Sense of sinking: Over the past 20 or so years UK investors have fallen out of love with UK equities

Prove what Britain is worth, says MAGGIE PAGANO: For the past 20 years or so UK investors have fallen out of love with UK stocks

Amid the ongoing blame game over SoftBank’s decision to float Arm in New York rather than London, lies one irreducible fact that doesn’t get enough attention: Over the past 20 or so years, investors Britons have fallen in love with UK stocks.

The figures from the New Financial think tank speak for themselves.

UK pension funds once owned 39% of all companies listed on the London Stock Exchange and now only own 6%. UK insurance funds once invested 27% of their portfolios, they are now at 5%, while UK asset managers now invest only 10% of their allocation, compared to 26% twenty years ago .

This huge shift from equities to bonds – actively encouraged by the authorities and which indirectly led to the explosion of liability-driven investing (LDI) – had several devastating effects on the growth of UK businesses, the way in which capital is allocated and the depth of the London capital markets.

More importantly, it has also changed the mood and culture within the investment environment, making all UK investors risk averse.

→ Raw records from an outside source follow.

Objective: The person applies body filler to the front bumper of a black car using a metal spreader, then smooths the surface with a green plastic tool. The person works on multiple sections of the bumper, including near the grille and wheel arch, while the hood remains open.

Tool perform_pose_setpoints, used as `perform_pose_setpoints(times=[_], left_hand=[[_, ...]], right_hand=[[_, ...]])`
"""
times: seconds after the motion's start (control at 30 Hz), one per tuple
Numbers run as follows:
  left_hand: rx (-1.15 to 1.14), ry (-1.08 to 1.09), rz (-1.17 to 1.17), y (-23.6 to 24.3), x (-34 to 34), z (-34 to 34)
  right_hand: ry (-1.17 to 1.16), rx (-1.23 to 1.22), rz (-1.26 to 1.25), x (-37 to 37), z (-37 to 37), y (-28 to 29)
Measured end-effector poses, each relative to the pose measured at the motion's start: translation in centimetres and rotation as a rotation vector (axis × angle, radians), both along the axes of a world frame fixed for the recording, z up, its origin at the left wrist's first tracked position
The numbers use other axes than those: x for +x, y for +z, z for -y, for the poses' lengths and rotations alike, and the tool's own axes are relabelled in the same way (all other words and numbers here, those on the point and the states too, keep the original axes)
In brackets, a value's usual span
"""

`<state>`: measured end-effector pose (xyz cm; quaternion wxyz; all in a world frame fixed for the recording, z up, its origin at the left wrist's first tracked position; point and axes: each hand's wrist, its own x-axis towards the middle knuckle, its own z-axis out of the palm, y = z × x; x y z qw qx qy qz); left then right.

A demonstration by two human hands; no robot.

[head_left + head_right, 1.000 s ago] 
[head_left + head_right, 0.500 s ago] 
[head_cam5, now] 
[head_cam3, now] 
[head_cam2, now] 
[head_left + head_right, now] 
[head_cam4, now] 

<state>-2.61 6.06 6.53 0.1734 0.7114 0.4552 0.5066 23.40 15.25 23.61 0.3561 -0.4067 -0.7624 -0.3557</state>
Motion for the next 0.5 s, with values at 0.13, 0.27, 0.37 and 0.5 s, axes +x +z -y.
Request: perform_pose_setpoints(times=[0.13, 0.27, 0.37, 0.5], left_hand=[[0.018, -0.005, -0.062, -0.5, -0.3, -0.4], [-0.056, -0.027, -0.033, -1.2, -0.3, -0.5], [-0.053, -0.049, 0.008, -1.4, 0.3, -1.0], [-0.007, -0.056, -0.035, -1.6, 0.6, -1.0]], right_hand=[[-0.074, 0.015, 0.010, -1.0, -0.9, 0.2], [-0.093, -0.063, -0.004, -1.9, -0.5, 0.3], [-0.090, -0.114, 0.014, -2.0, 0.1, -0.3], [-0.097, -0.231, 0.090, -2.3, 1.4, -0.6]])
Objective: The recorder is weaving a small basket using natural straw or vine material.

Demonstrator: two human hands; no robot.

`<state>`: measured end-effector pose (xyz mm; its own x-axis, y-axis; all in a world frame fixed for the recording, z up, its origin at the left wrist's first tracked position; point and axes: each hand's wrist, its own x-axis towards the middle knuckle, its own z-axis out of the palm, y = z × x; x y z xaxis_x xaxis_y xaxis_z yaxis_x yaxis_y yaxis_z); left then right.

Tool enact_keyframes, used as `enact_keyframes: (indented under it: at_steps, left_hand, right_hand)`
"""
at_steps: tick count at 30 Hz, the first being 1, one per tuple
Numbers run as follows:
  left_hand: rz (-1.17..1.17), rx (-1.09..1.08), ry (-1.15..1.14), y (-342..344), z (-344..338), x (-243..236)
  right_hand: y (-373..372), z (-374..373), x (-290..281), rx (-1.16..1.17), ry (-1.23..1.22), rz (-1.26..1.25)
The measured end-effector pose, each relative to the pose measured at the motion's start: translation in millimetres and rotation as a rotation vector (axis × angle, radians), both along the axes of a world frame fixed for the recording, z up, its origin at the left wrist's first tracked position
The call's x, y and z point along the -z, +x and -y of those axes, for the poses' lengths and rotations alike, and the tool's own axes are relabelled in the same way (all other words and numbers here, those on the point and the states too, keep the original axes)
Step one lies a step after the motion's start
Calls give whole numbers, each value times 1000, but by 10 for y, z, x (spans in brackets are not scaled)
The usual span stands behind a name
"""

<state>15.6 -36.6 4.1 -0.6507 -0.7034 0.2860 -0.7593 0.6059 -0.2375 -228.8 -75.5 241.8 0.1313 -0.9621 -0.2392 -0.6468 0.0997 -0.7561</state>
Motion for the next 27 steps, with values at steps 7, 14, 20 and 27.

Sense of sinking: Over the past 20 or so years UK investors have fallen out of love with UK equities

Sense of sinking: Over the past 20 or so years UK investors have fallen out of love with UK equities

This, in turn, has led to much lower corporate valuations compared to their US, and even European, counterparts.

So you can’t blame those high-growth or more mature companies, especially those in the tech sector, who look eagerly across the Atlantic to see the multiples achieved by their peers.

Indeed the climate here has dried up so much that several managing directors of some of the UK’s most exciting and advanced life sciences and biotech tell me they go straight to US funds to raise money because the venture capital funds here don’t want to know.

If big UK companies can’t get domestic investors from their own pension funds to back them, then why would overseas investors want to follow?

Anything else being pointed out by the Arm debate as an explanation of why the city loses to New York – the UK’s strict registration requirements, criticism of high salaries or even ESG concerns – is a distraction.

While attempts to improve and reform London’s capital markets, such as the Chancellor’s Edinburgh Reforms and the Hill Review, are laudable, they miss the big picture.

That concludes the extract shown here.